▸ Try it
Look through the data below, tally the lines where "green" occurs, and write the total alone.

▸ Data for analysis
__________________________________________________
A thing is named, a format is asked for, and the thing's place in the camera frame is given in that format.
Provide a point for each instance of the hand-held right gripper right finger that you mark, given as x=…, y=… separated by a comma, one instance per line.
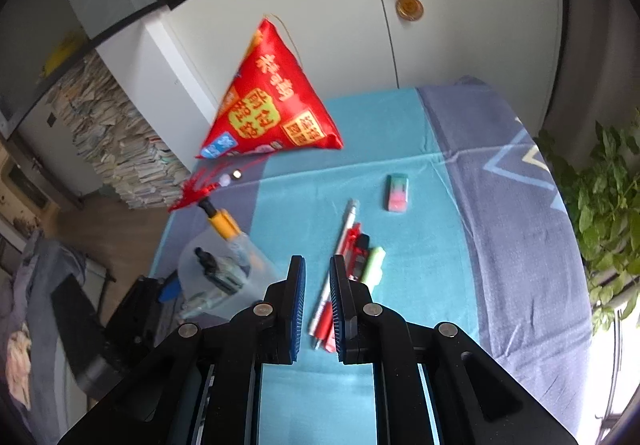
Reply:
x=338, y=310

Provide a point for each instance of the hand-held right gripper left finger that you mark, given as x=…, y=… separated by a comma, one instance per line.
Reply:
x=297, y=310

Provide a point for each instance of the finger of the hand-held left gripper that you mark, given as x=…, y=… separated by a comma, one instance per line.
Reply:
x=168, y=289

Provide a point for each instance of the clear pen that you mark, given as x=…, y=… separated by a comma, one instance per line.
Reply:
x=200, y=306

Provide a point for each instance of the green highlighter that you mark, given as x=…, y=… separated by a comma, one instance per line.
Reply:
x=374, y=267

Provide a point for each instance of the translucent plastic cup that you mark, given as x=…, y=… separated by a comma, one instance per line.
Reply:
x=255, y=270

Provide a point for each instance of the white pen with red grip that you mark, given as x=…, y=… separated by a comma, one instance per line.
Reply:
x=345, y=235

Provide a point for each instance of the yellow pen with black cap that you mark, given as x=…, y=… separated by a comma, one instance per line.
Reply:
x=224, y=225

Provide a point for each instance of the grey sofa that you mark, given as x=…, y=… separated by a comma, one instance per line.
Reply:
x=35, y=325

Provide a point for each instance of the patterned blue grey tablecloth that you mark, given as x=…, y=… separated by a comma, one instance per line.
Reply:
x=425, y=250

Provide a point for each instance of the red tassel charm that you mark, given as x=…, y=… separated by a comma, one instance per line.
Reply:
x=200, y=187

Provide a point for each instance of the pastel eraser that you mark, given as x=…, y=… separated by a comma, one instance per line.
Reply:
x=398, y=193

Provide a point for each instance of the tall pile of magazines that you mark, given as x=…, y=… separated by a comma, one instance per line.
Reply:
x=115, y=135

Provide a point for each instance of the brown wooden door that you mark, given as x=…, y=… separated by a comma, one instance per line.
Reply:
x=27, y=180

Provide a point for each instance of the red pyramid pouch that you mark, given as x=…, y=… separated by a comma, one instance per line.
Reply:
x=270, y=105

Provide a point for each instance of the green potted plant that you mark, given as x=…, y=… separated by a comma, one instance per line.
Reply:
x=610, y=205

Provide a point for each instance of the dark wall switch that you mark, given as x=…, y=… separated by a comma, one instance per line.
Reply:
x=51, y=119
__________________________________________________
▸ Solution for this task
2